▶ [Task statement]
Output the full listing exactly as written, with no pictures in it.

▶ [Recorded data]
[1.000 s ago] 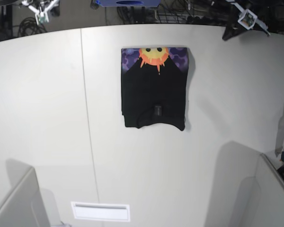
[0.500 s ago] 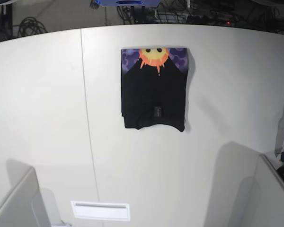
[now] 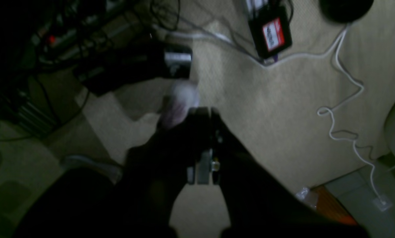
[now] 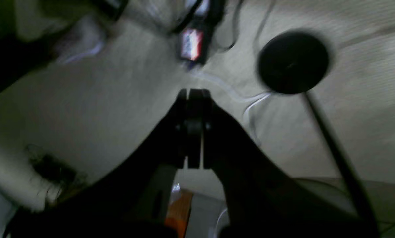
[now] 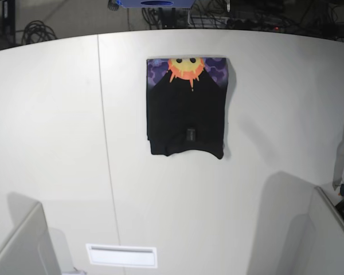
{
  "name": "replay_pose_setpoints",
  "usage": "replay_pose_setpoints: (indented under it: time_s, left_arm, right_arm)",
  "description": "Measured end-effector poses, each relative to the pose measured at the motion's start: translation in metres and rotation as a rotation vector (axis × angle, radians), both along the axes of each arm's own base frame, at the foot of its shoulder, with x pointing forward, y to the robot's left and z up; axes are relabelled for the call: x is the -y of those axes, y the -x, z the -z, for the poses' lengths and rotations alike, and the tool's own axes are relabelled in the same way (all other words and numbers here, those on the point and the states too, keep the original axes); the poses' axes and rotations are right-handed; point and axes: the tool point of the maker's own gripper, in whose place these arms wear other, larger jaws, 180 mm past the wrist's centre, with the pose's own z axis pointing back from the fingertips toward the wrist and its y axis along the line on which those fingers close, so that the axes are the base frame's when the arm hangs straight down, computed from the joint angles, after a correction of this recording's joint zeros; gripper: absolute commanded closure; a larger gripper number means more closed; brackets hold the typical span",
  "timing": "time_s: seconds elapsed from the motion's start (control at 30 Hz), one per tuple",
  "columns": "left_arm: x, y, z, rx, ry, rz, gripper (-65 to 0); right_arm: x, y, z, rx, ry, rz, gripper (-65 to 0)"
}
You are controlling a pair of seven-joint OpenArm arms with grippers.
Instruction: Fold the T-shirt properly
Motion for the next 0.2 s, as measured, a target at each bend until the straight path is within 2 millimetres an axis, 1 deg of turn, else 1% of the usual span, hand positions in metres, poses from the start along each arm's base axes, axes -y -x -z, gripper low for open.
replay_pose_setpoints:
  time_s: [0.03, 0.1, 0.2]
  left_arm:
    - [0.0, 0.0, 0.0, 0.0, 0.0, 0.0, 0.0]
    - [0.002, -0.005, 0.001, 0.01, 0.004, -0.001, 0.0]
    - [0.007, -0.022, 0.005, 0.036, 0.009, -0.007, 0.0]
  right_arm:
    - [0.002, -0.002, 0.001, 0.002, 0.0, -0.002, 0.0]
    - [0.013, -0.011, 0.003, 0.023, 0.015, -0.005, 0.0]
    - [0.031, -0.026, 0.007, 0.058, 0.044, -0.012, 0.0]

▶ [Solution]
[1.000 s ago] 
[0.500 s ago] 
[now] 
[now] 
[now] 
{
  "name": "replay_pose_setpoints",
  "usage": "replay_pose_setpoints: (indented under it: time_s, left_arm, right_arm)",
  "description": "Measured end-effector poses, each relative to the pose measured at the motion's start: translation in metres and rotation as a rotation vector (axis × angle, radians), both along the axes of each arm's own base frame, at the foot of its shoulder, with x pointing forward, y to the robot's left and z up; axes are relabelled for the call: x is the -y of those axes, y the -x, z the -z, for the poses' lengths and rotations alike, and the tool's own axes are relabelled in the same way (all other words and numbers here, those on the point and the states too, keep the original axes); the poses' axes and rotations are right-handed; point and axes: the tool point of the maker's own gripper, in whose place these arms wear other, larger jaws, 180 mm past the wrist's centre, with the pose's own z axis pointing back from the fingertips toward the wrist and its y axis along the line on which those fingers close, so that the axes are the base frame's when the arm hangs straight down, computed from the joint angles, after a correction of this recording's joint zeros; gripper: absolute commanded closure; a larger gripper number means more closed; brackets hold the typical span",
  "timing": "time_s: seconds elapsed from the motion's start (control at 30 Hz), one per tuple",
  "columns": "left_arm: x, y, z, rx, ry, rz, gripper (-65 to 0); right_arm: x, y, z, rx, ry, rz, gripper (-65 to 0)"
}
You are controlling a pair of seven-joint OpenArm arms with grippers.
Instruction: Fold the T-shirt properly
Motion for the next 0.2 s, as measured, a target at each bend until the straight path is within 2 millimetres an axis, 1 deg of turn, else 1% of the usual span, hand positions in metres, poses from the start along each arm's base axes, axes -y -x -z, gripper low for open.
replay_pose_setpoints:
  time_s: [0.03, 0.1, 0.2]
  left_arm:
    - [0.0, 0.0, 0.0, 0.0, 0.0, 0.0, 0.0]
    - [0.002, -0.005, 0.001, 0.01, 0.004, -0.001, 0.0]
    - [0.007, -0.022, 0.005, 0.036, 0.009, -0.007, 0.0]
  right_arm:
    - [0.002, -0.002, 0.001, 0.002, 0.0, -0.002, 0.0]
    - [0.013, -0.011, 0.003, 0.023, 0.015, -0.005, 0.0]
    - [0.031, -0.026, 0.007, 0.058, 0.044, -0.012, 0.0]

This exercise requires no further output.